In some of the largest schools visited we found the spelling very far from satisfactory. This was not confined to the junior classes alone, but frequently in the exercises done by the highest classes mistakes were made which would have been fatal to the authors of them under the standards of the Revised Code. Where dictation was systematically given, the spelling was generally more accurate, and this very important branch of education is more commonly taught in schools than it used to be. There are not a great many schools in which it is never taught, but in some it is a regular part of the course, in others it is intermittent, sometimes given, sometimes neglected. It was generally pretty easy to find out whether the teaching was systematic or not. If the spelling was not bad, the manner of setting about the exercise, and the rapidity or slowness with which the work was done, sufficiently indicated to us the difference between those schools where the subject was regularly taught, and those where it was not.

English Grammar and Analysis.

The ordinary grammar appeared to be given in all schools in a manner that could not but be perplexing and distasteful to any scholar. At best the subject is too abstract for a child of nine or ten years of age. The ideas conveyed by the simplest terms that are employed in it, such even as noun, verb, adjective, are beyond the comprehension of the cleverest boy or girl of that age. But when they get into the abstract nomenclature of the more elaborate grammars, they find themselves in the midst of what is a new and unintelligible language, belonging neither to their own nation nor to any other. In addition to English grammar, taught on the principles laid down in the text-books mentioned above, the same scholar is taught Latin grammar from a different kind of textbook, based on different principles and illustrated by a different teacher; and he is taught French grammar, differing from both English and Latin, and taught by a third teacher, probably a foreigner, and possibly also German and Greek grammars differing from all the others and taught on different principles from each of them. Four or five grammars, all of them of the most abstract kind, bristling with hard and, to a child, unintelligible terms, each calling the same thing by a different name, and classifying the same things in a different system, taught by four or five different men on four or five different principles, tend to form a kind of mental training that can hardly be beneficial.

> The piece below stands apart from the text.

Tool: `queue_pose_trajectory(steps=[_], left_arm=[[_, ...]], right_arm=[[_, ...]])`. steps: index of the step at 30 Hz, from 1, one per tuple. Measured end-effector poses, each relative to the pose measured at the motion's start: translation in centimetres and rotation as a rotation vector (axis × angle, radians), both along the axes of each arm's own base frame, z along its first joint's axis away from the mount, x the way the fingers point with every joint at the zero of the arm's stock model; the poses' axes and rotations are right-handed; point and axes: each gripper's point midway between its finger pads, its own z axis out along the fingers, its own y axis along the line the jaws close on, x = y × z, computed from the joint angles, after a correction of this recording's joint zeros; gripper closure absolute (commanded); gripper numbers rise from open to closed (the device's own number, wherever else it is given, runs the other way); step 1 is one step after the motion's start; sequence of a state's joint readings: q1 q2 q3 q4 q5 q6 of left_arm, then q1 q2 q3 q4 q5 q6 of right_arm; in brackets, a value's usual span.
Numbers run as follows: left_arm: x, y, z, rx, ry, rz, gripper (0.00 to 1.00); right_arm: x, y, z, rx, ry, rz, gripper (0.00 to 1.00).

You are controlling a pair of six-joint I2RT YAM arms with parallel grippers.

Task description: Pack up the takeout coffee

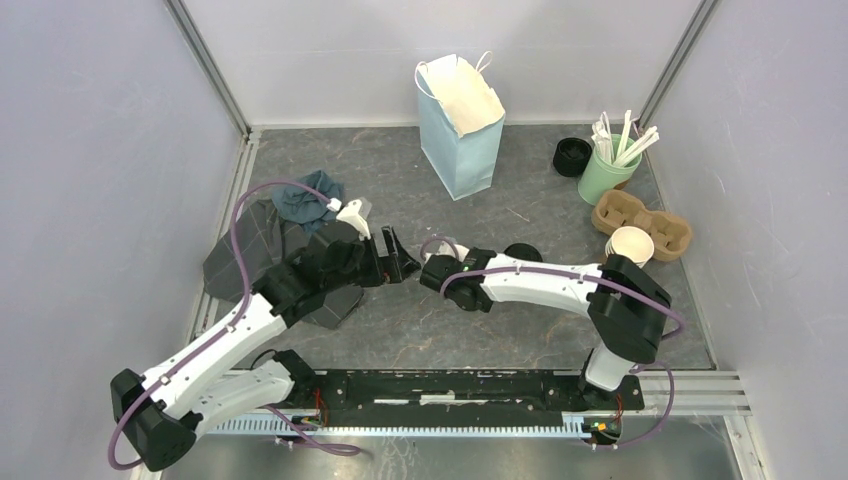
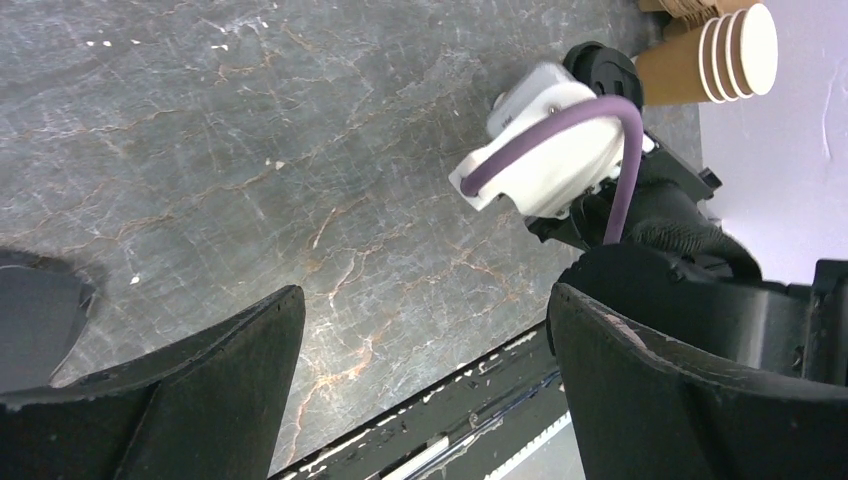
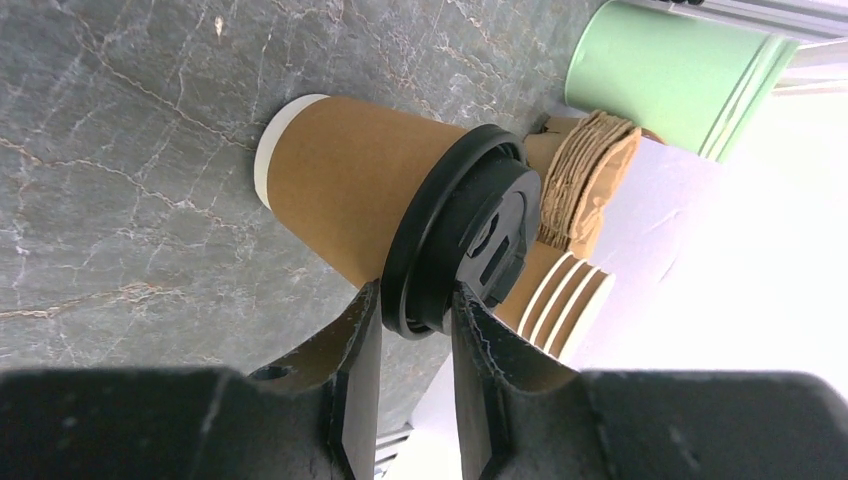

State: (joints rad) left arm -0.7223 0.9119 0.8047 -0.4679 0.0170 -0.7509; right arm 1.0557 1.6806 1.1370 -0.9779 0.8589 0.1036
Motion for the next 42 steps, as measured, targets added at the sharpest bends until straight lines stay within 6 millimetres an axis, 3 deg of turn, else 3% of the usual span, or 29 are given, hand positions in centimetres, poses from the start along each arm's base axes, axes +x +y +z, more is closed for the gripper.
queue_pose_trajectory(steps=[5, 15, 21, 25, 30, 32, 34, 38, 42], left_arm=[[-0.2, 0.6, 0.0, 0.006, 0.001, 0.021, 0.03], [-0.4, 1.1, 0.1, 0.009, -0.003, 0.035, 0.02], [-0.7, 1.4, -0.1, 0.016, 0.004, 0.035, 0.02], [-1.1, 2.1, -0.2, 0.035, 0.010, 0.050, 0.02], [-1.5, 3.7, 0.0, 0.067, 0.003, 0.091, 0.01], [-1.7, 4.1, 0.2, 0.070, -0.002, 0.102, 0.00], [-1.9, 4.4, 0.3, 0.067, 0.000, 0.112, 0.00], [-1.9, 4.3, -0.1, 0.064, 0.030, 0.129, 0.00], [-1.4, 3.9, -1.4, 0.101, 0.072, 0.130, 0.00]], right_arm=[[-0.5, -0.2, -0.2, -0.035, -0.020, 0.014, 0.64], [-0.8, 0.0, -0.2, -0.023, -0.015, 0.014, 0.35], [-1.5, 2.4, 1.0, 0.047, 0.009, 0.042, 0.23], [-2.7, 4.8, 3.3, 0.214, 0.035, 0.070, 0.15], [-4.2, 6.1, 10.1, 0.622, -0.013, 0.105, 0.03], [-4.4, 5.8, 12.5, 0.786, -0.054, 0.103, 0.02], [-4.2, 4.9, 13.6, 0.925, -0.079, 0.081, 0.02], [-1.5, 1.5, 12.2, 1.046, -0.081, -0.069, 0.02], [1.7, 0.6, 10.1, 1.068, -0.031, -0.159, 0.02]])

What is called analysis did not seem to us to be of more utility in education than the more elementary grammar. Gramınar, as we are well aware, must be taught, and must be taught in an abstract form. No one ever will be at home in a foreign or classical language unless he thoroughly understands its grammatical instruction and inflexions. But is there any reason why the difficulties and complexities of a language should be intensified ten hundred fold by the use of abstruse terms to indicate simple things? The difficulties in the very outset of the acqui

sition of a language were increased in old times by the compulsory use of a foreign language. It was the custom, and still is in some English schools, to make the scholars learn the rules of Latin and Greek grammar in Latin. That relict of mediævalism has passed away, but it has given place to the abstract and complex terminology of modern English grammars, and it may be questioned whether the one form of barbarism is better than the other. As we must have grammar, let us be taught one good grammar only-Latin grammar, which is the key to most—and let it be simplified to the utmost. Let us have as few varieties, as few systems, and as few abstract terms as possible; and unless something better be produced by analysis of sentences than is produced at present, "it would be almost as well that it should be given up altogether.

History and Geography.

In more than one school we found that history was taught by means of catechisms containing questions, the answers to which were repeated by the scholars parrot-like, and without apparently realizing the events narrated and their causes and consequences upon the periods embraced by their answers. The bearing of circumstances did not appear to be considered of importance by many of the teachers. The facts contained in two pages of the text-book which formed the lesson of the day were generally dwelt on, and no attention was given to any general deductions which might be drawn from them. Neither were history and geography made to play into each other as they should be in any intelligent instruction in either subject. History was learned by two pages per diem, or by historical catechisms, and geography was taught in the same manner by certain maps at a time in connection with a text-book. In only one school did we find the boys and girls using their maps along with their history lessons, and when questions in geography were asked, suggested by the passage that was being read, the answers given were more rarely intelligent than the reverse. In schools which follow the text-book system, geography becomes troublesome and useless to the scholars, and a lifeless exercise to the teachers. The former learn by heart a string of names out of their geography book which are supposed to represent towns, mountains, and rivers in Africa or South America, and they come down to school with those names learned overnight in their heads and say them in the morning with no idea that they represent any thing but words hard to remember and difficult to pronounce. The latter hear them say these names, keeping their finger on the place in the text-book, and often apparently with as little interest in what they are teaching as the scholars in what they are saying. The same thing was apparent in the elementary schools. Geography, which might be made a most attractive subject, is too often the reverse, and the reason is found in the uninteresting nature of the text-books.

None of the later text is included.